Task statement: Write out, word for word, the first line of the data below and every line after it through the one containing "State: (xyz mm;".

Source material:
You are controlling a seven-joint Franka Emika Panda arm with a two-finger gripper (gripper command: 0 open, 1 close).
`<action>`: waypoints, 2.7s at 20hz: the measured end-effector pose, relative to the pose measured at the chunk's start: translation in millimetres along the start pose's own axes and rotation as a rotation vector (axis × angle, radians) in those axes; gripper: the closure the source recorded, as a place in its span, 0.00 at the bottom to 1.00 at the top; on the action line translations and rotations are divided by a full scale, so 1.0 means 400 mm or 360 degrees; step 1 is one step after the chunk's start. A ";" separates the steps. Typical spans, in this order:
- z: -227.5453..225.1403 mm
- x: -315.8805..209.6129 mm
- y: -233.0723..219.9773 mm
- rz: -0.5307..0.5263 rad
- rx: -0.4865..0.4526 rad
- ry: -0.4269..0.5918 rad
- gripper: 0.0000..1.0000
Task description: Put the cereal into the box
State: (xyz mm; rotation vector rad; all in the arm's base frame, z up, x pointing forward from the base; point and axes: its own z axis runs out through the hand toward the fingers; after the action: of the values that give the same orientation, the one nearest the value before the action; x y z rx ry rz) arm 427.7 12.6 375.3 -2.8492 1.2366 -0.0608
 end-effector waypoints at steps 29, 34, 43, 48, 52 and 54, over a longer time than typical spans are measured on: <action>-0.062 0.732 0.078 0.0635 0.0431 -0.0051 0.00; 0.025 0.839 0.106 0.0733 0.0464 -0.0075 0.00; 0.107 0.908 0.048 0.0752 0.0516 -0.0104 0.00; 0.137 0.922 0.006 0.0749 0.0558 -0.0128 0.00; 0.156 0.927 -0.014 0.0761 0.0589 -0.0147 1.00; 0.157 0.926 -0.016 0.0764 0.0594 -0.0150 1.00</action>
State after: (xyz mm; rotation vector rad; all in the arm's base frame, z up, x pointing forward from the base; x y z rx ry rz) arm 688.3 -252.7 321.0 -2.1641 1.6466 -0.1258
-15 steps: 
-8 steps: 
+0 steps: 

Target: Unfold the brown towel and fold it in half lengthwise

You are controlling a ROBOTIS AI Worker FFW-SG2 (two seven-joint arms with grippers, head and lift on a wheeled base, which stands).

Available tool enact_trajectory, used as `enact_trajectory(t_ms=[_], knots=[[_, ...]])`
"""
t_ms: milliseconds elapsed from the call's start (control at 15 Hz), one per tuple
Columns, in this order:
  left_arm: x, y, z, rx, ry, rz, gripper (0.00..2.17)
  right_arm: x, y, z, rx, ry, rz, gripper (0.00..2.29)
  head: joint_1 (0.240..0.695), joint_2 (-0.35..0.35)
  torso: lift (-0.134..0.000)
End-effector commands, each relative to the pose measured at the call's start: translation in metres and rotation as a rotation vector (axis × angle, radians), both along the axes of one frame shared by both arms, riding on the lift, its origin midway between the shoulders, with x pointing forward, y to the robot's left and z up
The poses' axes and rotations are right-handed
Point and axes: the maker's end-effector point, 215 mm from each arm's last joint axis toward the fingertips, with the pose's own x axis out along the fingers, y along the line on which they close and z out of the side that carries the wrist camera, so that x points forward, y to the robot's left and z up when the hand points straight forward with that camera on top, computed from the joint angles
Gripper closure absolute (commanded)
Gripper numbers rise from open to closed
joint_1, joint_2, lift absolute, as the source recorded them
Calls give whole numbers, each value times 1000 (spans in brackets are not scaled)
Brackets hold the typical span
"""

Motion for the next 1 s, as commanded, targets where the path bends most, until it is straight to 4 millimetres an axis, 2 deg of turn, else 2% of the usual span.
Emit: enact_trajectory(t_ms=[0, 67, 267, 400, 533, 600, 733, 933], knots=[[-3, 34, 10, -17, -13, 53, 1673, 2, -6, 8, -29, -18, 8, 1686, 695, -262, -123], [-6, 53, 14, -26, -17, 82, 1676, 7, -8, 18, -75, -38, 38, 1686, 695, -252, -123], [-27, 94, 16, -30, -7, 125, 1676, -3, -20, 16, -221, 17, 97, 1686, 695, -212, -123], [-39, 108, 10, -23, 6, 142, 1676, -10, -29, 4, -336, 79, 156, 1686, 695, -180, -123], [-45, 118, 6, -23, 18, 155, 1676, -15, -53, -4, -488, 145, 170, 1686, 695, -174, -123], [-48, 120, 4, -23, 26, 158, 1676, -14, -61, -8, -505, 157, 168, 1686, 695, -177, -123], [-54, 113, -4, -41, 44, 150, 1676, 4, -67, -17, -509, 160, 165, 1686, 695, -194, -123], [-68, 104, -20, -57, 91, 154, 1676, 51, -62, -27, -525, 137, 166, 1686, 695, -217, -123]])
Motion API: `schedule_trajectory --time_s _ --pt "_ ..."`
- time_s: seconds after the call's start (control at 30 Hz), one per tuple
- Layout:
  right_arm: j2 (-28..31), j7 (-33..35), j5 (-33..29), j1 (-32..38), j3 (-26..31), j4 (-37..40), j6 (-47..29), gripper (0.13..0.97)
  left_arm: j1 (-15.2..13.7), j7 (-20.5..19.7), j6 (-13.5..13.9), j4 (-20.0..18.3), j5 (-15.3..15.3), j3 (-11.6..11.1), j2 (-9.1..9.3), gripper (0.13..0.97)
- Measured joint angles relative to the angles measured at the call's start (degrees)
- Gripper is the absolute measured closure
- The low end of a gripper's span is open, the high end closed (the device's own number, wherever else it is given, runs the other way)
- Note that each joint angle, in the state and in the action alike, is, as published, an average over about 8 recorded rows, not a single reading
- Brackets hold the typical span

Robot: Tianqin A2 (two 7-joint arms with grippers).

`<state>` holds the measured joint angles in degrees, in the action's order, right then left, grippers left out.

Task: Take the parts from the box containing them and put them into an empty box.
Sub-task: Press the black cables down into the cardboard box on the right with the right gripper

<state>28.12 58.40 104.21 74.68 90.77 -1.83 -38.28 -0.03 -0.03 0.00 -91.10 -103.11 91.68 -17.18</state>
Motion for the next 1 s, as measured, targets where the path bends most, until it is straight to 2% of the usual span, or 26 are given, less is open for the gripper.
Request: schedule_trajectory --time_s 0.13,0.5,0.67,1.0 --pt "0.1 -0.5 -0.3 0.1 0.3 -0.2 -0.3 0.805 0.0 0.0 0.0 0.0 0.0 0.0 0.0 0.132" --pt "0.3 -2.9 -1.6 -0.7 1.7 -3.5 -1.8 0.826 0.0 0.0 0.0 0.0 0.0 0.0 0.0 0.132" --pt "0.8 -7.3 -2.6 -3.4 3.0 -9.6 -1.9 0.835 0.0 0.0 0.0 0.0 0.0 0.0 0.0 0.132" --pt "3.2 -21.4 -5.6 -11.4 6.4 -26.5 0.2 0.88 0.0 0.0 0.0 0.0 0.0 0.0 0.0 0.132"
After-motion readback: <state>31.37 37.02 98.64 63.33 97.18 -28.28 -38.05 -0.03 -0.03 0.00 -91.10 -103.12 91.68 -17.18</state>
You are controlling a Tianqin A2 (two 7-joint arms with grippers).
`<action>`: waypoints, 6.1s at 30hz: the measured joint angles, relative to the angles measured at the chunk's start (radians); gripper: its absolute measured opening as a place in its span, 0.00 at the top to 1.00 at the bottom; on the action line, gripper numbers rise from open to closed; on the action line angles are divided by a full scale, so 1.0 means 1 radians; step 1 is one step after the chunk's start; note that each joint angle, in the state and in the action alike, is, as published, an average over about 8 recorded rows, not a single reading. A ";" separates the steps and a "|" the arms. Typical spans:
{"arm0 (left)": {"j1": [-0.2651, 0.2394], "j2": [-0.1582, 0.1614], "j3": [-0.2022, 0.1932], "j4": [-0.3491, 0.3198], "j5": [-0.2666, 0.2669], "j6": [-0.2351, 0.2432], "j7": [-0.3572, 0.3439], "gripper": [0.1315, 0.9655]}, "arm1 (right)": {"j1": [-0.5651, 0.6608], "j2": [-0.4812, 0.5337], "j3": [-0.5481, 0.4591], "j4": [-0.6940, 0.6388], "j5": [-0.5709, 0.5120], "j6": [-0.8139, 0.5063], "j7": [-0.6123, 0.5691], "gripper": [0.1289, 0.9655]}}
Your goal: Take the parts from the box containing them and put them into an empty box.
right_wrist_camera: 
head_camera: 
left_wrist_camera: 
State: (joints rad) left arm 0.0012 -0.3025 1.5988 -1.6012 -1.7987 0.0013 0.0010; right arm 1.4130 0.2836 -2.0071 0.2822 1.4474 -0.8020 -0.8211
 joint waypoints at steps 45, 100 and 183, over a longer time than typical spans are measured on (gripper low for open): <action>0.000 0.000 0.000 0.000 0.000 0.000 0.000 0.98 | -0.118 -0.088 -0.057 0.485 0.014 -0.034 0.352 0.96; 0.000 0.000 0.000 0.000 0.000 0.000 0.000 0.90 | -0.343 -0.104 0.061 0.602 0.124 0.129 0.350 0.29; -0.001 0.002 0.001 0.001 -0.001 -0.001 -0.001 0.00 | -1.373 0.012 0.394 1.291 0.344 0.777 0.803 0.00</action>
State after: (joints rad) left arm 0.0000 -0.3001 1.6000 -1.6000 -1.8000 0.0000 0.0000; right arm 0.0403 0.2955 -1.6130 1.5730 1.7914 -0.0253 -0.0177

Output below:
You are controlling a seven-joint Franka Emika Panda arm with a two-finger gripper (gripper command: 0 open, 1 close).
`<action>`: waypoints, 2.7s at 20hz: the measured end-effector pose, relative to the pose measured at the chunk's start: translation in millimetres along the start pose's own axes and rotation as a rotation vector (axis × angle, radians) in those axes; gripper: the closure the source recorded, as a place in its span, 0.00 at the bottom to 1.00 at the top; on the action line translations and rotations are divided by a full scale, so 1.0 means 400 mm or 360 degrees; step 1 is one step after the chunk's start. A ";" separates the steps. Typical spans, in this order:
- z: -227.5453..225.1403 mm
- x: -315.8805..209.6129 mm
- y: -233.0723..219.9773 mm
- rz: -0.5307..0.5263 rad
- rx: -0.4865..0.4526 rad
- ry: -0.4269..0.5918 rad
- gripper: 0.0000..1.0000
Task description: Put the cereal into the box
State: (xyz mm; rotation vector rad; all in the arm's base frame, z up, x pointing forward from the base; point and axes: its own z axis runs out through the hand toward the fingers; after the action: of the values that give the same orientation, the one nearest the value before the action; x y z rx ry rz) arm 427.7 12.6 375.3 -2.8492 1.2366 -0.0608

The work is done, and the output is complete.